BEGIN Working data
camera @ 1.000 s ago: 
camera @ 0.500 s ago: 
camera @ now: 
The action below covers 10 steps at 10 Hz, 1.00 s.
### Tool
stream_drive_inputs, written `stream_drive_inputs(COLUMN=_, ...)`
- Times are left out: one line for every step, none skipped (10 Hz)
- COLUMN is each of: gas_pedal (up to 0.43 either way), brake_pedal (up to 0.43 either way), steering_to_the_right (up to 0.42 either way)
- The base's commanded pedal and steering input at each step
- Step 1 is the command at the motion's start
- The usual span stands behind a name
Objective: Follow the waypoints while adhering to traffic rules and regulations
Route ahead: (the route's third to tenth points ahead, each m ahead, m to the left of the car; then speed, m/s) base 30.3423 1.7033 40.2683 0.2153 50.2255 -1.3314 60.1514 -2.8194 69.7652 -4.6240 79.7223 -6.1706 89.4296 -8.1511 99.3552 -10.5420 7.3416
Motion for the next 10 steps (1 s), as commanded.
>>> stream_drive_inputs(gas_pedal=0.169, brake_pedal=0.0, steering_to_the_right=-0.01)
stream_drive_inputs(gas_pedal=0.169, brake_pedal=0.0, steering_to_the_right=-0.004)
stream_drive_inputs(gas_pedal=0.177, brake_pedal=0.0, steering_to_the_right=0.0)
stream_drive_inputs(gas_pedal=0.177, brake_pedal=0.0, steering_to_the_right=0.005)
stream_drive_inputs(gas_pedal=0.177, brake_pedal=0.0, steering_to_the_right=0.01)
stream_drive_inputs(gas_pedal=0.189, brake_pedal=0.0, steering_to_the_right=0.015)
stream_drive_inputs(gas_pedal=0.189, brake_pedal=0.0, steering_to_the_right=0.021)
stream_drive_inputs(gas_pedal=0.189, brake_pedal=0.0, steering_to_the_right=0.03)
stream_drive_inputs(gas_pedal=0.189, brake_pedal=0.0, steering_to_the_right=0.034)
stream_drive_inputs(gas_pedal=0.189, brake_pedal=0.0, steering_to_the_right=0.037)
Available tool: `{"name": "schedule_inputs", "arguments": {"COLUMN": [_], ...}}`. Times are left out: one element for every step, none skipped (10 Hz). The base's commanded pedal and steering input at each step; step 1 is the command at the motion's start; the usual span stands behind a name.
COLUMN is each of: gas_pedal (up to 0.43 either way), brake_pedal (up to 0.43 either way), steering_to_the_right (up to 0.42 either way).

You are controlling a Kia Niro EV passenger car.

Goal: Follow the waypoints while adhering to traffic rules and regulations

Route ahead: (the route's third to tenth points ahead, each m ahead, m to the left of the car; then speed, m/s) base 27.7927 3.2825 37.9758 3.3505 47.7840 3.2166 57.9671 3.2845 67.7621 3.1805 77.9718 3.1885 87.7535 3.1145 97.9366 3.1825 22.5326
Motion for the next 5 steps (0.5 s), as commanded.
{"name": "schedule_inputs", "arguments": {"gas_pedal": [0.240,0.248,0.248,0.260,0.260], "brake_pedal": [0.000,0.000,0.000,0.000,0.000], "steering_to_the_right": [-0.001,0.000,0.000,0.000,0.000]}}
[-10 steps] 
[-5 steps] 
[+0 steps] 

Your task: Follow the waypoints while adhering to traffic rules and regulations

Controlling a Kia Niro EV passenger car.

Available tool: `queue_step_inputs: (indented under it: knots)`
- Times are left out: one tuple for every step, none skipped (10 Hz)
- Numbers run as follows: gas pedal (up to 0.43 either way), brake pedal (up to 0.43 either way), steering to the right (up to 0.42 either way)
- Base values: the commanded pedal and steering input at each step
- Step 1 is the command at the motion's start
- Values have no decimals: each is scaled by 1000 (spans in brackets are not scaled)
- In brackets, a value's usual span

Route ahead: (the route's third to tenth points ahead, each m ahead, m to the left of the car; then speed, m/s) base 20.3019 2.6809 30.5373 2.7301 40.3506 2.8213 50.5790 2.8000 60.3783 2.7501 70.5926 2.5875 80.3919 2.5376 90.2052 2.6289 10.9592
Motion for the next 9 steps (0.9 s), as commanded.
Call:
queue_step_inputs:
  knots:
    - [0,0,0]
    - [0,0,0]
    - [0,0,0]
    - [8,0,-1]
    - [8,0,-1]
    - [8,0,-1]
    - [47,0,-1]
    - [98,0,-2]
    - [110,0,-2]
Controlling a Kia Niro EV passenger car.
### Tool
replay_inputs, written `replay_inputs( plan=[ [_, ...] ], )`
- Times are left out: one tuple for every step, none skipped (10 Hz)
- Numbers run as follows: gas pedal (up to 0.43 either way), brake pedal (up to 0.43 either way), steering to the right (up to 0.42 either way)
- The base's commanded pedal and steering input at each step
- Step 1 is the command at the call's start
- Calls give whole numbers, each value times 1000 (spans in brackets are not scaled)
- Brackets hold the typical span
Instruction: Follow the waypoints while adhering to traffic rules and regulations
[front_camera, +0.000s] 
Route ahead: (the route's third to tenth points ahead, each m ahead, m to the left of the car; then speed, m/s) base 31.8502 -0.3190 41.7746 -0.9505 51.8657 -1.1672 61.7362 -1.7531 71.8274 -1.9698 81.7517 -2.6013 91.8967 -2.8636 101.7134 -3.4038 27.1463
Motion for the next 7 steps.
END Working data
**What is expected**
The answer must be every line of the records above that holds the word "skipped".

**Response below**
- Times are left out: one line for every step, none skipped (10 Hz)
Available tool: `{"name": "schedule_inputs", "arguments": {"COLUMN": [_], ...}}`. Times are left out: one element for every step, none skipped (10 Hz). The base's commanded pedal and steering input at each step; step 1 is the command at the motion's start; the usual span stands behind a name.
- Times are left out: one tuple for every step, none skipped (10 Hz)
- Times are left out: one tuple for every step, none skipped (10 Hz)

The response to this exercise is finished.